TASK DETAILS:
Look for "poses" in the records and copy every line that has it.

Entries taken from a collection:
------

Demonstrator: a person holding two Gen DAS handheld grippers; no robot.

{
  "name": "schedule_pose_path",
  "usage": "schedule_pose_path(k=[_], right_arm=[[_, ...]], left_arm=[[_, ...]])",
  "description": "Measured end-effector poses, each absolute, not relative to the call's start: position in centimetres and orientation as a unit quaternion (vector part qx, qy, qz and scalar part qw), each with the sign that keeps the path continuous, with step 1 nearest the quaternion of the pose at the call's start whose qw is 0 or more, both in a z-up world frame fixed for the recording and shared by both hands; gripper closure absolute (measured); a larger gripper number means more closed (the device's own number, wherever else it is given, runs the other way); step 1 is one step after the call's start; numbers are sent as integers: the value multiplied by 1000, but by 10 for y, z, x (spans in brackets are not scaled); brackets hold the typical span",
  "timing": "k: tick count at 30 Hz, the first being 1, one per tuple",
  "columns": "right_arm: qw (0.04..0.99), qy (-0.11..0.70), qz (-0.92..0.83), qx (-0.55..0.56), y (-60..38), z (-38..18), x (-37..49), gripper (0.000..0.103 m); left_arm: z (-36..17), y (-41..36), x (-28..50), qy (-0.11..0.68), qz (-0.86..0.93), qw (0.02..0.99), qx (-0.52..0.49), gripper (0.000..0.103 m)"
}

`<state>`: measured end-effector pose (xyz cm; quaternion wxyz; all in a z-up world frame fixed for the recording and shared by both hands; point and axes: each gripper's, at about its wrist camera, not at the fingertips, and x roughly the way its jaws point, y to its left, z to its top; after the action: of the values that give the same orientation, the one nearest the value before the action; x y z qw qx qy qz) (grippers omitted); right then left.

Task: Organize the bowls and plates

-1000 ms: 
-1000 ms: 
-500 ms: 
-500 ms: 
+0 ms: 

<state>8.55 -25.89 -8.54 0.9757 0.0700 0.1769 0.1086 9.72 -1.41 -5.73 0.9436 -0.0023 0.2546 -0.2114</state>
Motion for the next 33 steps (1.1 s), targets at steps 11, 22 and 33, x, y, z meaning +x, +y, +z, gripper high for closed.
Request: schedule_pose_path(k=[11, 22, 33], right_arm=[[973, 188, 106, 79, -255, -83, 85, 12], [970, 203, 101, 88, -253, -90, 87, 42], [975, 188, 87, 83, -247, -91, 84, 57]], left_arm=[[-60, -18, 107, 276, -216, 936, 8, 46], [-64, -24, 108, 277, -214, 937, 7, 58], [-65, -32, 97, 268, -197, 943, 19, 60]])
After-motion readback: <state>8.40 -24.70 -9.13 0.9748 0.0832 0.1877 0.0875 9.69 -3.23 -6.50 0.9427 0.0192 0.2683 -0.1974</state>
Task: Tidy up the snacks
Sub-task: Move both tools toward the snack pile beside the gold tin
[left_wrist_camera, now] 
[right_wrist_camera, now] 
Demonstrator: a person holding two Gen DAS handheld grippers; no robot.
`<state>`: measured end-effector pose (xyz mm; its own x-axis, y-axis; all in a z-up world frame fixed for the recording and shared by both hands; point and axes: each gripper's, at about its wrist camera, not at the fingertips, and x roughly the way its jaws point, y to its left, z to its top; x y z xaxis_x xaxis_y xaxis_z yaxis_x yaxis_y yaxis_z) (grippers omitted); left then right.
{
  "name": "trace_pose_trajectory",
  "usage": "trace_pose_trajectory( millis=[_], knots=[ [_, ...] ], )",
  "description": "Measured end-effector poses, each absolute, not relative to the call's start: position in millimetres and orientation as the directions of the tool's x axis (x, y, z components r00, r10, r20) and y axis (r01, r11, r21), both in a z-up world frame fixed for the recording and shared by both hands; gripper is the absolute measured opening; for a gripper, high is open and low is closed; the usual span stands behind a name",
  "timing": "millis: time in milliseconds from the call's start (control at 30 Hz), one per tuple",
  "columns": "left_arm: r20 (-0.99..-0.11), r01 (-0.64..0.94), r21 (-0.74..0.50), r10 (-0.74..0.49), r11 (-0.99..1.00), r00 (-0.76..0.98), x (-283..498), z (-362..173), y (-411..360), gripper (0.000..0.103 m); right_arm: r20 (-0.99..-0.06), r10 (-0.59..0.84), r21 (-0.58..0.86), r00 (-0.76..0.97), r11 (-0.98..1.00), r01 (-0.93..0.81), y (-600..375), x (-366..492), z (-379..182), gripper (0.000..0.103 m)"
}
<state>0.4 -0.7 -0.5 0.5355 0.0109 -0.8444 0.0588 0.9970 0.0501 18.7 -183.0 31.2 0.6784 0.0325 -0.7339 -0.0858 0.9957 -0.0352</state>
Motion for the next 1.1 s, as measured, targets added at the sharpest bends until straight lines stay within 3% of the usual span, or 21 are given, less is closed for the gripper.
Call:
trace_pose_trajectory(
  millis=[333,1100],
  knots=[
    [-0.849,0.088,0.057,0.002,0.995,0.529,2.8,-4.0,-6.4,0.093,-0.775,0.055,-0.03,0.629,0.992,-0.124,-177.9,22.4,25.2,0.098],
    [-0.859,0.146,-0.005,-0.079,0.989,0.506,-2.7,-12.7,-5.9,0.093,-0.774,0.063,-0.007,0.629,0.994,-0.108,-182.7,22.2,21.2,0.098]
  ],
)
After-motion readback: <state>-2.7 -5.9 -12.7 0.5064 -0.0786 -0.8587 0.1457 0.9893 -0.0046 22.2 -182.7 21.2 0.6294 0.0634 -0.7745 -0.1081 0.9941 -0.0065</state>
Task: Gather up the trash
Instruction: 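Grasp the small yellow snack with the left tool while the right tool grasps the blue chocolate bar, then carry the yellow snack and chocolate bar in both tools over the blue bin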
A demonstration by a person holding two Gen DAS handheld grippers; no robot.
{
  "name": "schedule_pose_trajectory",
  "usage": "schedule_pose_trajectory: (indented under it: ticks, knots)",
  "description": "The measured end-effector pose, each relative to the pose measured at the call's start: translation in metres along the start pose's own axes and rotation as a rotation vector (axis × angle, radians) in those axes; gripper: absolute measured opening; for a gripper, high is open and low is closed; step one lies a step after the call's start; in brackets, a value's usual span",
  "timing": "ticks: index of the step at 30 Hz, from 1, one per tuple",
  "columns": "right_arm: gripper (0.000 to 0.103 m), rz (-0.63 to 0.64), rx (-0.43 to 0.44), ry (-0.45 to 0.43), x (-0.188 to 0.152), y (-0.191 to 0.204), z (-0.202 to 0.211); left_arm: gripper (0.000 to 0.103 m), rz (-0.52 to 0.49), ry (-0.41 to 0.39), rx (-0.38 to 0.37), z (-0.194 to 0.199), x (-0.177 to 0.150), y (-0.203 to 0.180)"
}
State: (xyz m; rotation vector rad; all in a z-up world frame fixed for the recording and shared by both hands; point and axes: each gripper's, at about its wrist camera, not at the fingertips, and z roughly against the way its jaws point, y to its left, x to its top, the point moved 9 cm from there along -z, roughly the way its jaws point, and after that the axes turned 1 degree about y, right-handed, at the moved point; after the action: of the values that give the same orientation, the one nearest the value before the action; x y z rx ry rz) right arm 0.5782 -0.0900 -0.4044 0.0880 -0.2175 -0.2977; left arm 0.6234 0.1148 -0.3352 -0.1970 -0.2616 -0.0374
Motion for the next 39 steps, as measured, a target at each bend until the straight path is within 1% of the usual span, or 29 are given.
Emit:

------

EXPECTED ANSWER:
  "description": "Measured end-effector poses, each absolute, not relative to the call's start: position in centimetres and orientation as a unit quaternion (vector part qx, qy, qz and scalar part qw), each with the sign that keeps the path continuous, with step 1 nearest the quaternion of the pose at the call's start whose qw is 0 or more, both in a z-up world frame fixed for the recording and shared by both hands; gripper closure absolute (measured); a larger gripper number means more closed (the device's own number, wherever else it is given, runs the other way); step 1 is one step after the call's start; numbers are sent as integers: the value multiplied by 1000, but by 10 for y, z, x (spans in brackets are not scaled); brackets hold the typical span",
  "description": "Measured end-effector poses, each absolute, not relative to the call's start: position in millimetres and orientation as the directions of the tool's x axis (x, y, z components r00, r10, r20) and y axis (r01, r11, r21), both in a z-up world frame fixed for the recording and shared by both hands; gripper is the absolute measured opening; for a gripper, high is open and low is closed; the usual span stands behind a name",

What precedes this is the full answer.